**What you should do:**
Search the material for lines containing the word "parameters", and copy each one.

**Data for analysis:**
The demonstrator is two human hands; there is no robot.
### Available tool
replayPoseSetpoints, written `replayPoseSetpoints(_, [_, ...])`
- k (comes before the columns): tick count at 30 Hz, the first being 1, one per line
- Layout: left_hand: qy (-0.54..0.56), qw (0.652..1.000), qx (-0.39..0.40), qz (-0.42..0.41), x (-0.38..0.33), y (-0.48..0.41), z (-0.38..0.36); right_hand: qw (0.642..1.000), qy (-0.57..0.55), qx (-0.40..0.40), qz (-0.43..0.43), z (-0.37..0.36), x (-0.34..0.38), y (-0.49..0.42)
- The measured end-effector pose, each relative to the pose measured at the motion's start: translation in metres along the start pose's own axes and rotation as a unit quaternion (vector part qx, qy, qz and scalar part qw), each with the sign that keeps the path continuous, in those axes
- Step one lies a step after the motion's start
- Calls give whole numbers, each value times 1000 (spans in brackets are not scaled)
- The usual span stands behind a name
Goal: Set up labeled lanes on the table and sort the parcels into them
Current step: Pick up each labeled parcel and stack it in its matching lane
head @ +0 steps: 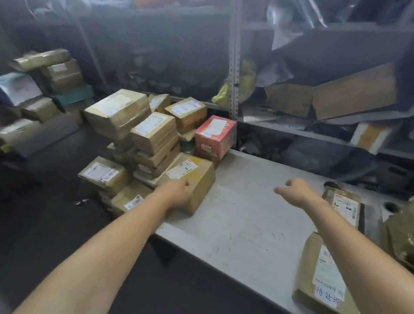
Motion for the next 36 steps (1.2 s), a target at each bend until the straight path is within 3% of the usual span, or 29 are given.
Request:
replayPoseSetpoints(9, [52, 997, -41, 35, 115, -41, 53, 998, 7, 39, 42, -67, 157, -37])
replayPoseSetpoints(15, [83, 997, 3, 8, 161, -125, 45, 998, 21, 59, 4, -135, 229, -77])
replayPoseSetpoints(24, [124, 990, 59, -25, 160, -196, 8, 996, -16, 68, -55, -201, 255, -125])
replayPoseSetpoints(31, [144, 987, 77, 7, 154, -235, -3, 993, -73, 48, -77, -220, 258, -164])
replayPoseSetpoints(36, [67, 993, 85, 35, 148, -248, -10, 987, -128, 30, -94, -224, 245, -182])
Point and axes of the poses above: each hand's wrist, its own y-axis away from the middle knuckle, its own z-axis out of the back of the hand, x = y × z, the point moved 1 cm from there along -y, towards the middle knuckle, and after that the axes turned 10 degrees about y, right-handed, at the moved point
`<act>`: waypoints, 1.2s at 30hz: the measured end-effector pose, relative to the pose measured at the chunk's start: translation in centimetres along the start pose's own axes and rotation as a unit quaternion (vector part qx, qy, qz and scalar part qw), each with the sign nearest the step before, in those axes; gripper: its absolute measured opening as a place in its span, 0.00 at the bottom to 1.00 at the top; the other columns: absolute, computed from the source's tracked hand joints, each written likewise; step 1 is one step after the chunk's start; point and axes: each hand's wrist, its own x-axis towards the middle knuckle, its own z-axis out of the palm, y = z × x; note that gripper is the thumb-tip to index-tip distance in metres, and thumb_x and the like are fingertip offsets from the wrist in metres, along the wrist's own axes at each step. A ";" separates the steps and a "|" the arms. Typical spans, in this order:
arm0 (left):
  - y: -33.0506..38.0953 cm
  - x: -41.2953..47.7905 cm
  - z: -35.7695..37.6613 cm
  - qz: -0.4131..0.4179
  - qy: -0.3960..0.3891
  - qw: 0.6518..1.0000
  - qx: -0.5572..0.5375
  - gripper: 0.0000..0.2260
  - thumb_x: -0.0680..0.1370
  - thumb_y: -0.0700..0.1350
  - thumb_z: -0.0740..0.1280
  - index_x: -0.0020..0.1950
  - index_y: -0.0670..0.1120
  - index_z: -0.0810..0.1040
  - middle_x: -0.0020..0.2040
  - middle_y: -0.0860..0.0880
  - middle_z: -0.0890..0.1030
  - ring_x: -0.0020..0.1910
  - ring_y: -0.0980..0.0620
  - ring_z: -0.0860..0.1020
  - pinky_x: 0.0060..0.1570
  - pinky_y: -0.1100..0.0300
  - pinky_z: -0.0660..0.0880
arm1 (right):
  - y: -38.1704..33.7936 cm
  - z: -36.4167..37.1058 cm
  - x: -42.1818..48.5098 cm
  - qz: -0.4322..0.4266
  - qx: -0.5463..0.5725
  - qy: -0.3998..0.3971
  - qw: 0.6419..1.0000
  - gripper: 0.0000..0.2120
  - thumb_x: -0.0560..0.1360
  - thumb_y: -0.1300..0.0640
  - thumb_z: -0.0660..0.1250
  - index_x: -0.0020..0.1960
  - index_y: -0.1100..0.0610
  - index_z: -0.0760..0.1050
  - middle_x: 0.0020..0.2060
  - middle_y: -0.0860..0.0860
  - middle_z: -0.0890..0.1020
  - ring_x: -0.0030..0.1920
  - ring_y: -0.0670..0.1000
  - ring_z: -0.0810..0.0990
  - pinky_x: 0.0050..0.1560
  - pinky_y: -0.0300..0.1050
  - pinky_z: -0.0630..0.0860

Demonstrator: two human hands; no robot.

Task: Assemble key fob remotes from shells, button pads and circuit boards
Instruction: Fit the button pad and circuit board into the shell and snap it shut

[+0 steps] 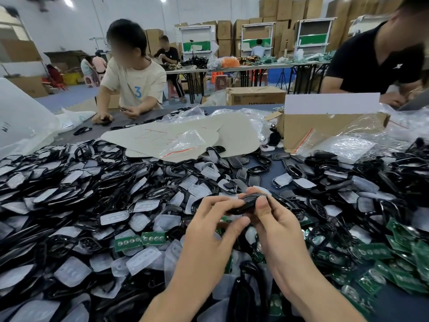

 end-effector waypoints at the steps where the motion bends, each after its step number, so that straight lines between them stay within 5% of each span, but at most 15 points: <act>1: -0.2 -0.1 0.2 0.025 0.008 0.999 0.022 0.08 0.78 0.51 0.70 0.56 0.59 0.80 0.56 0.61 0.77 0.56 0.57 0.79 0.53 0.68 0.75 | 0.1 0.1 0.0 0.006 0.024 0.005 1.000 0.15 0.74 0.48 0.65 0.54 0.54 0.83 0.51 0.54 0.87 0.53 0.50 0.85 0.55 0.39 0.80; 7: 0.0 -0.2 0.6 0.085 0.090 0.990 0.069 0.08 0.79 0.49 0.66 0.56 0.53 0.80 0.51 0.57 0.77 0.52 0.58 0.78 0.52 0.68 0.74 | 0.4 0.8 -0.5 0.025 0.057 -0.004 0.998 0.15 0.71 0.48 0.69 0.53 0.55 0.84 0.51 0.56 0.87 0.55 0.51 0.86 0.51 0.36 0.80; 11: 0.6 0.0 0.1 0.082 0.113 0.988 0.060 0.10 0.78 0.42 0.68 0.56 0.56 0.79 0.48 0.59 0.77 0.48 0.56 0.79 0.49 0.72 0.71 | -0.3 0.6 -0.9 -0.031 -0.057 -0.037 0.997 0.12 0.72 0.42 0.69 0.52 0.46 0.83 0.50 0.51 0.87 0.53 0.52 0.86 0.58 0.42 0.80; 16: 0.9 -0.1 -0.1 0.074 0.111 0.990 0.047 0.13 0.77 0.34 0.68 0.54 0.52 0.81 0.46 0.56 0.77 0.46 0.60 0.78 0.45 0.75 0.70 | -0.6 0.6 -1.3 -0.126 -0.167 -0.076 0.975 0.05 0.78 0.49 0.69 0.53 0.44 0.80 0.50 0.50 0.85 0.53 0.54 0.84 0.57 0.51 0.81; 24: 1.1 -0.1 -0.3 0.072 0.106 0.990 0.055 0.14 0.76 0.30 0.69 0.52 0.48 0.83 0.44 0.54 0.78 0.43 0.58 0.78 0.44 0.74 0.70 | -0.4 0.6 -1.2 -0.137 -0.152 -0.064 0.977 0.05 0.77 0.53 0.68 0.49 0.44 0.81 0.47 0.49 0.86 0.47 0.52 0.85 0.50 0.39 0.80; 36: 1.1 -0.2 -0.3 0.080 0.098 0.991 0.041 0.13 0.76 0.31 0.69 0.53 0.48 0.83 0.46 0.55 0.79 0.46 0.56 0.79 0.46 0.73 0.73 | -0.1 0.6 -1.2 -0.149 -0.168 -0.056 0.973 0.10 0.81 0.59 0.67 0.50 0.44 0.80 0.47 0.49 0.85 0.48 0.52 0.84 0.51 0.41 0.80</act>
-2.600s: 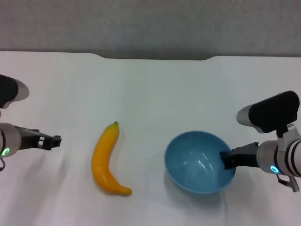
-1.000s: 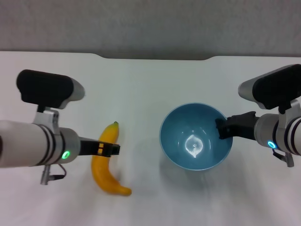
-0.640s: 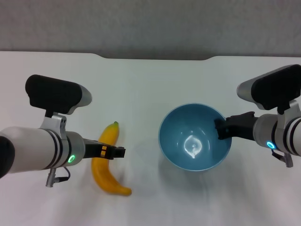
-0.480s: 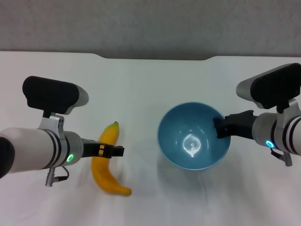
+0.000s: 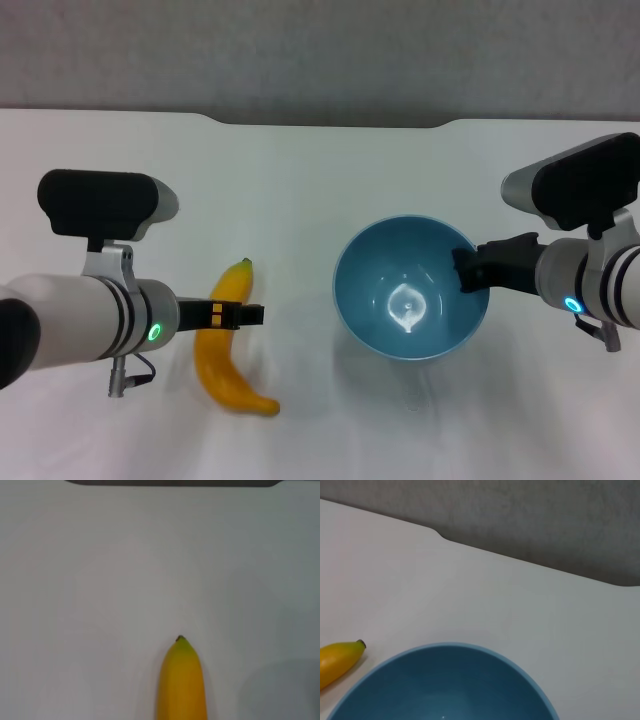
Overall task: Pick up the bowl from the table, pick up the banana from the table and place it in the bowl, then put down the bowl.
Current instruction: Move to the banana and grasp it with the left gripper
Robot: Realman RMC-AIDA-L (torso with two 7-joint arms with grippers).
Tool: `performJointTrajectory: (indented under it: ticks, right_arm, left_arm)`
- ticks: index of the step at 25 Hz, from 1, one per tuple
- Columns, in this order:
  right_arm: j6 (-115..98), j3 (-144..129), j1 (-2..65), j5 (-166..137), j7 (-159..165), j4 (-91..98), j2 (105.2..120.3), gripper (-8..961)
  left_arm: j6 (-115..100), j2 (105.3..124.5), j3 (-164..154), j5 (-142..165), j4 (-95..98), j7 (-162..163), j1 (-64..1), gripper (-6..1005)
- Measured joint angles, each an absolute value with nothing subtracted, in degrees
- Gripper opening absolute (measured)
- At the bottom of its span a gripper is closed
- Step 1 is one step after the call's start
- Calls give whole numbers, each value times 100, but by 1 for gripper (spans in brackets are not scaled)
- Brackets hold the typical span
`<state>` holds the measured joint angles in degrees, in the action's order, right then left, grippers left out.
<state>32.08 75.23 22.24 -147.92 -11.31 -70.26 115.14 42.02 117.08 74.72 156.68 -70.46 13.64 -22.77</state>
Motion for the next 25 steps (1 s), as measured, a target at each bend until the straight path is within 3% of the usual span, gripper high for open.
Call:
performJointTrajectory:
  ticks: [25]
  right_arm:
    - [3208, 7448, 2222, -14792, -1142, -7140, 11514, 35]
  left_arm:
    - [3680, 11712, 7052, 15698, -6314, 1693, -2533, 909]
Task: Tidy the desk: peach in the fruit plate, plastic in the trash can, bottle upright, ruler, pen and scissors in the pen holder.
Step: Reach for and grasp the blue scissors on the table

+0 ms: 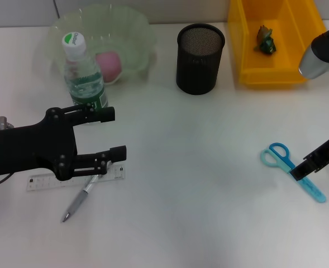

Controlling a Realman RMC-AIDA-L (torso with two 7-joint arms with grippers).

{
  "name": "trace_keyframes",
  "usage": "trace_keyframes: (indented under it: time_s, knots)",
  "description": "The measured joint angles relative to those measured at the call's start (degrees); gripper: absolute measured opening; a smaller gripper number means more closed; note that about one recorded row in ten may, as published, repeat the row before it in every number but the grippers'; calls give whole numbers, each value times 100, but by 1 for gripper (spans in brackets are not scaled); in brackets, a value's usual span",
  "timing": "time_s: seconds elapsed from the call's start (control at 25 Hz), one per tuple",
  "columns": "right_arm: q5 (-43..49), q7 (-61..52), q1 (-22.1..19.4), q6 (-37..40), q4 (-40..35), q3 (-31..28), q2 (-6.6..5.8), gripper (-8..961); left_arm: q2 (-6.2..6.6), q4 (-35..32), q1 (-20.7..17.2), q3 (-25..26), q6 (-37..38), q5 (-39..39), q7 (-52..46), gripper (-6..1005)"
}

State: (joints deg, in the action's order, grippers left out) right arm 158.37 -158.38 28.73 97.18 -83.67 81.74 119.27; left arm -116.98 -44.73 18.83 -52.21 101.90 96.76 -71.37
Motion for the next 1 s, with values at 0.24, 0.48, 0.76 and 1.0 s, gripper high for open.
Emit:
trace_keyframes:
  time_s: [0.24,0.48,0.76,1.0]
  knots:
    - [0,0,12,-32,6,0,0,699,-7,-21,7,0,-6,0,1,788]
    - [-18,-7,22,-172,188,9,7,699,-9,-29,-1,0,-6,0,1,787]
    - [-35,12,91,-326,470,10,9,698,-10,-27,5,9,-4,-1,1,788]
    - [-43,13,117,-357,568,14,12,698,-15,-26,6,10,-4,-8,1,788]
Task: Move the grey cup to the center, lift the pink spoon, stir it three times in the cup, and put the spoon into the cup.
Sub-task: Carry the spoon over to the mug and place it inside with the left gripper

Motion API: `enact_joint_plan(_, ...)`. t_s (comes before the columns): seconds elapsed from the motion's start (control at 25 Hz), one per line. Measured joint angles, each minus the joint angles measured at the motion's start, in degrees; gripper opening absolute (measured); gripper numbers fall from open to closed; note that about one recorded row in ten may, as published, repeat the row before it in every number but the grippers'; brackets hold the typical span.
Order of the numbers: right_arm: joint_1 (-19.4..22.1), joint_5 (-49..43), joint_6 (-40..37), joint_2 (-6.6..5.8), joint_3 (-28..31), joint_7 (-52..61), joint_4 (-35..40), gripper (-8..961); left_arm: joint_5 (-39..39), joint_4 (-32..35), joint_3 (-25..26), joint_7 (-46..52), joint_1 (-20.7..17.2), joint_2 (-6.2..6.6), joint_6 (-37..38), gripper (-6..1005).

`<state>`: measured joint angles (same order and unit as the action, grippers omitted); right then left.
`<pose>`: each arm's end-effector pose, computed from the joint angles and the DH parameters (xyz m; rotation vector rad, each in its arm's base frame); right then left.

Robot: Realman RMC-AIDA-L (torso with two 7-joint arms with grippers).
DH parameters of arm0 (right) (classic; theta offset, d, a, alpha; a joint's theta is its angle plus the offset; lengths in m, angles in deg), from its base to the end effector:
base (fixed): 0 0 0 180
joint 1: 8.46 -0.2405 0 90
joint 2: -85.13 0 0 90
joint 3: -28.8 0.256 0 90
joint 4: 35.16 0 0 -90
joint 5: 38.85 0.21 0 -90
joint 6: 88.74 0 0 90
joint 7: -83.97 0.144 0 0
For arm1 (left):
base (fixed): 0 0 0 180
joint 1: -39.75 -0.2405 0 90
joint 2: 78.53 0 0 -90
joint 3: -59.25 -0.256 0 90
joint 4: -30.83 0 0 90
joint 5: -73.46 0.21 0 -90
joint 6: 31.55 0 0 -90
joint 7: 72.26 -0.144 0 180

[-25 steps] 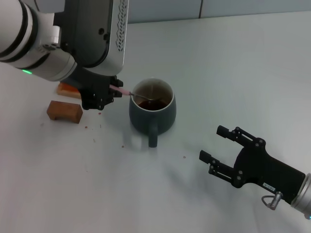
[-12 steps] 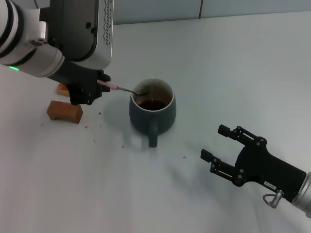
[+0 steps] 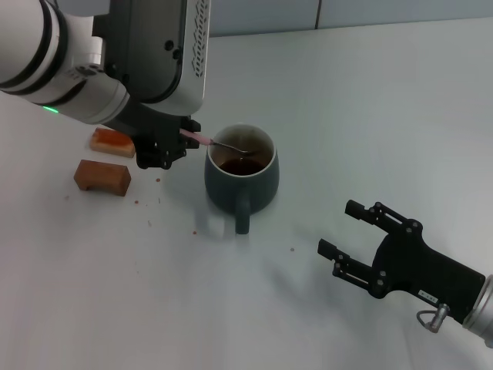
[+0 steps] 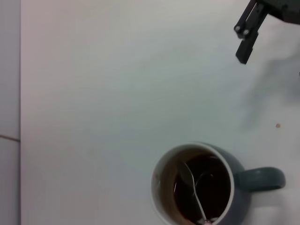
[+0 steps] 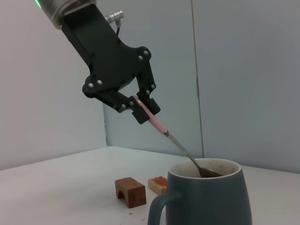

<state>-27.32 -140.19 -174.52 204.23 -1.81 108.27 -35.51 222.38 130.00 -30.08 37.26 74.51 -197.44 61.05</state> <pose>0.3149 0.2197 -0.0761 -2.3618 0.4305 0.8748 -0.0936 0.3344 0.0109 -2.7231 0.5023 0.6136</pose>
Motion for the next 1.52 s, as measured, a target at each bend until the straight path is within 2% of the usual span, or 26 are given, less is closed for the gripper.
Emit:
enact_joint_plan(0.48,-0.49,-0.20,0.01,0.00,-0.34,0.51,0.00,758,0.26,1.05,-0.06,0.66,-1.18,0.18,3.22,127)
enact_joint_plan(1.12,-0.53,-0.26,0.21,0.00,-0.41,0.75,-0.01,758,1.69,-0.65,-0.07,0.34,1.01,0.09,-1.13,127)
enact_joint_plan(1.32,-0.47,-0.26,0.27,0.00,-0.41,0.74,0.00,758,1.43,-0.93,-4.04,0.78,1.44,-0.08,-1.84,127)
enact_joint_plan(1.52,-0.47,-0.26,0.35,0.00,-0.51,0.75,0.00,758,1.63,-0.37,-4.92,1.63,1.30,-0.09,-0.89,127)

**Result:**
`<pose>`: each arm's end-effector pose, computed from the joint angles and the DH parameters (xyz m; rotation vector rad, each in its arm's base frame); right then left.
DH parameters of arm0 (right) (classic; theta offset, d, a, alpha; a joint's theta is its angle plus the offset; lengths in m, angles in deg), from its base to the end effector:

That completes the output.